__Exercise aim__: The data that follows should be copied out exactly.
==== Supplied data
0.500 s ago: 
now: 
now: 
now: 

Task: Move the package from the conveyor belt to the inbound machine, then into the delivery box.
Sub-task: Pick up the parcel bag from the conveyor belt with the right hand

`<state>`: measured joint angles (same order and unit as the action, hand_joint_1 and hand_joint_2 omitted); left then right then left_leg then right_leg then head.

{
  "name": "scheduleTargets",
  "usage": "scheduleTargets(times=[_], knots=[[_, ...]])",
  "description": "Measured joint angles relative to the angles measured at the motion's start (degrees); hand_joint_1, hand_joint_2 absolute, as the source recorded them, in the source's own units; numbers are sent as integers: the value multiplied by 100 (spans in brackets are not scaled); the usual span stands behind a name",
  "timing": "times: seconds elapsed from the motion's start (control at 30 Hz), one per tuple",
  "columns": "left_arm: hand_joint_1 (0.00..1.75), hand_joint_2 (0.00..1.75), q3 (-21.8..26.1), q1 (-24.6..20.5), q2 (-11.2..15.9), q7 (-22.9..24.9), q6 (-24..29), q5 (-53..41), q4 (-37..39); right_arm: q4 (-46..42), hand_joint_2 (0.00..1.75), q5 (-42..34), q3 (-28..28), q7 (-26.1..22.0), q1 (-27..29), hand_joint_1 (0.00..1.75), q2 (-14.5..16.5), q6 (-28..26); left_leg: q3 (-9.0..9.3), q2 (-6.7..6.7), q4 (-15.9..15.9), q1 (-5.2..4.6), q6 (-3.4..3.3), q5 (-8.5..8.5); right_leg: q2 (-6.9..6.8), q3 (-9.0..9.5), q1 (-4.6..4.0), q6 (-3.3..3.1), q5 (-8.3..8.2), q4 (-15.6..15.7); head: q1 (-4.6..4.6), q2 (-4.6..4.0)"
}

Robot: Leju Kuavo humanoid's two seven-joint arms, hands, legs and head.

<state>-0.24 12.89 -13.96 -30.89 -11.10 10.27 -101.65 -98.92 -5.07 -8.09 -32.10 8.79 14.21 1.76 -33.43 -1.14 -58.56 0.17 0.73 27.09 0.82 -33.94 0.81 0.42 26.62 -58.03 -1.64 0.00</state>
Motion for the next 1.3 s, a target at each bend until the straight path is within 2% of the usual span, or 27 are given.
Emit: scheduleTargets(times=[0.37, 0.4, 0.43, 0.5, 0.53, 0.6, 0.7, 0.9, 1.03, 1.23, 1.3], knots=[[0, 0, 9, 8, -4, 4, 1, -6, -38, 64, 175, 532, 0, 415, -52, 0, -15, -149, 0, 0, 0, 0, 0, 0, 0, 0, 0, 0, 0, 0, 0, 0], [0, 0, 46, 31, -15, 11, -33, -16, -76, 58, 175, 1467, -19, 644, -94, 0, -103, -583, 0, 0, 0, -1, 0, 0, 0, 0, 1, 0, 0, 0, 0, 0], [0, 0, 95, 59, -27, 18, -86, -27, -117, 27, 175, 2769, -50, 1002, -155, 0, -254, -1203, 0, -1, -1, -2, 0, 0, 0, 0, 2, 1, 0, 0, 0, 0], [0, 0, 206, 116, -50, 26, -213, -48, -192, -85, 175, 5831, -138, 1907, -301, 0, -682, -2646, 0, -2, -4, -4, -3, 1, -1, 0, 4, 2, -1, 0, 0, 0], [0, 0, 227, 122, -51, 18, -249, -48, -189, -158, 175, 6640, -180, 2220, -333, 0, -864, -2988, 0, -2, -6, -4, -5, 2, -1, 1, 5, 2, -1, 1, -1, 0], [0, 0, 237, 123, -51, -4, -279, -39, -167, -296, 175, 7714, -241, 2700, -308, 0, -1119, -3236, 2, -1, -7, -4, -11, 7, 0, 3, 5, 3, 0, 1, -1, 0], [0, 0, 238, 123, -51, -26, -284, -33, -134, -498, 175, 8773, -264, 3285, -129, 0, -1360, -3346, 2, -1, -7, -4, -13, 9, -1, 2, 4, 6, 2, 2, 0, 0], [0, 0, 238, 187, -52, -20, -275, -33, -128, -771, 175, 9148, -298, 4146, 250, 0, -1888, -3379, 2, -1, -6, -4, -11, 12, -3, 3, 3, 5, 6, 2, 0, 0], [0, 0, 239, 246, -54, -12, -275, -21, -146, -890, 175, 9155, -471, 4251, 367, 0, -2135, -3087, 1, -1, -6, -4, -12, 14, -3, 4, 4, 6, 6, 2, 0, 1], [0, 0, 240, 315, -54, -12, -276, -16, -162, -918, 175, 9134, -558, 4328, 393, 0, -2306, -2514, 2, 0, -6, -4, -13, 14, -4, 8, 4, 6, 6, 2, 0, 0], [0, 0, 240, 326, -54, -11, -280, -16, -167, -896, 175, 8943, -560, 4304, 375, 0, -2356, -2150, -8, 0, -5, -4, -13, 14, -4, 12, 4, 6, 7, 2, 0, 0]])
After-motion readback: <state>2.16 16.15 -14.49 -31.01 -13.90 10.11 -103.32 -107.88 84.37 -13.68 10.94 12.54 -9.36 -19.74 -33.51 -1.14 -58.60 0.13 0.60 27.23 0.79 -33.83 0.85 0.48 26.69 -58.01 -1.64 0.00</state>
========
__Output for this task__:
0.500 s ago: 
now: 
now: 
now: 

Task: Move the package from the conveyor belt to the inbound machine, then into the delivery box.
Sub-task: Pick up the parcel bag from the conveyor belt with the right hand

`<state>`: measured joint angles (same order and unit as the action, hand_joint_1 and hand_joint_2 omitted); left then right then left_leg then right_leg then head.

{
  "name": "scheduleTargets",
  "usage": "scheduleTargets(times=[_], knots=[[_, ...]])",
  "description": "Measured joint angles relative to the angles measured at the motion's start (degrees); hand_joint_1, hand_joint_2 absolute, as the source recorded them, in the source's own units; numbers are sent as integers: the value multiplied by 100 (spans in brackets are not scaled); the usual span stands behind a name",
  "timing": "times: seconds elapsed from the motion's start (control at 30 Hz), one per tuple",
  "columns": "left_arm: hand_joint_1 (0.00..1.75), hand_joint_2 (0.00..1.75), q3 (-21.8..26.1), q1 (-24.6..20.5), q2 (-11.2..15.9), q7 (-22.9..24.9), q6 (-24..29), q5 (-53..41), q4 (-37..39); right_arm: q4 (-46..42), hand_joint_2 (0.00..1.75), q5 (-42..34), q3 (-28..28), q7 (-26.1..22.0), q1 (-27..29), hand_joint_1 (0.00..1.75), q2 (-14.5..16.5), q6 (-28..26); left_leg: q3 (-9.0..9.3), q2 (-6.7..6.7), q4 (-15.9..15.9), q1 (-5.2..4.6), q6 (-3.4..3.3), q5 (-8.5..8.5); right_leg: q2 (-6.9..6.8), q3 (-9.0..9.5), q1 (-4.6..4.0), q6 (-3.3..3.1), q5 (-8.3..8.2), q4 (-15.6..15.7); head: q1 (-4.6..4.6), q2 (-4.6..4.0)"
}

Robot: Leju Kuavo humanoid's two seven-joint arms, hands, legs and head.

<state>-0.24 12.89 -13.96 -30.89 -11.10 10.27 -101.65 -98.92 -5.07 -8.09 -32.10 8.79 14.21 1.76 -33.43 -1.14 -58.56 0.17 0.73 27.09 0.82 -33.94 0.81 0.42 26.62 -58.03 -1.64 0.00</state>
Motion for the next 1.3 s, a target at each bend until the straight path is within 2% of the usual span, or 27 are given.
Emit: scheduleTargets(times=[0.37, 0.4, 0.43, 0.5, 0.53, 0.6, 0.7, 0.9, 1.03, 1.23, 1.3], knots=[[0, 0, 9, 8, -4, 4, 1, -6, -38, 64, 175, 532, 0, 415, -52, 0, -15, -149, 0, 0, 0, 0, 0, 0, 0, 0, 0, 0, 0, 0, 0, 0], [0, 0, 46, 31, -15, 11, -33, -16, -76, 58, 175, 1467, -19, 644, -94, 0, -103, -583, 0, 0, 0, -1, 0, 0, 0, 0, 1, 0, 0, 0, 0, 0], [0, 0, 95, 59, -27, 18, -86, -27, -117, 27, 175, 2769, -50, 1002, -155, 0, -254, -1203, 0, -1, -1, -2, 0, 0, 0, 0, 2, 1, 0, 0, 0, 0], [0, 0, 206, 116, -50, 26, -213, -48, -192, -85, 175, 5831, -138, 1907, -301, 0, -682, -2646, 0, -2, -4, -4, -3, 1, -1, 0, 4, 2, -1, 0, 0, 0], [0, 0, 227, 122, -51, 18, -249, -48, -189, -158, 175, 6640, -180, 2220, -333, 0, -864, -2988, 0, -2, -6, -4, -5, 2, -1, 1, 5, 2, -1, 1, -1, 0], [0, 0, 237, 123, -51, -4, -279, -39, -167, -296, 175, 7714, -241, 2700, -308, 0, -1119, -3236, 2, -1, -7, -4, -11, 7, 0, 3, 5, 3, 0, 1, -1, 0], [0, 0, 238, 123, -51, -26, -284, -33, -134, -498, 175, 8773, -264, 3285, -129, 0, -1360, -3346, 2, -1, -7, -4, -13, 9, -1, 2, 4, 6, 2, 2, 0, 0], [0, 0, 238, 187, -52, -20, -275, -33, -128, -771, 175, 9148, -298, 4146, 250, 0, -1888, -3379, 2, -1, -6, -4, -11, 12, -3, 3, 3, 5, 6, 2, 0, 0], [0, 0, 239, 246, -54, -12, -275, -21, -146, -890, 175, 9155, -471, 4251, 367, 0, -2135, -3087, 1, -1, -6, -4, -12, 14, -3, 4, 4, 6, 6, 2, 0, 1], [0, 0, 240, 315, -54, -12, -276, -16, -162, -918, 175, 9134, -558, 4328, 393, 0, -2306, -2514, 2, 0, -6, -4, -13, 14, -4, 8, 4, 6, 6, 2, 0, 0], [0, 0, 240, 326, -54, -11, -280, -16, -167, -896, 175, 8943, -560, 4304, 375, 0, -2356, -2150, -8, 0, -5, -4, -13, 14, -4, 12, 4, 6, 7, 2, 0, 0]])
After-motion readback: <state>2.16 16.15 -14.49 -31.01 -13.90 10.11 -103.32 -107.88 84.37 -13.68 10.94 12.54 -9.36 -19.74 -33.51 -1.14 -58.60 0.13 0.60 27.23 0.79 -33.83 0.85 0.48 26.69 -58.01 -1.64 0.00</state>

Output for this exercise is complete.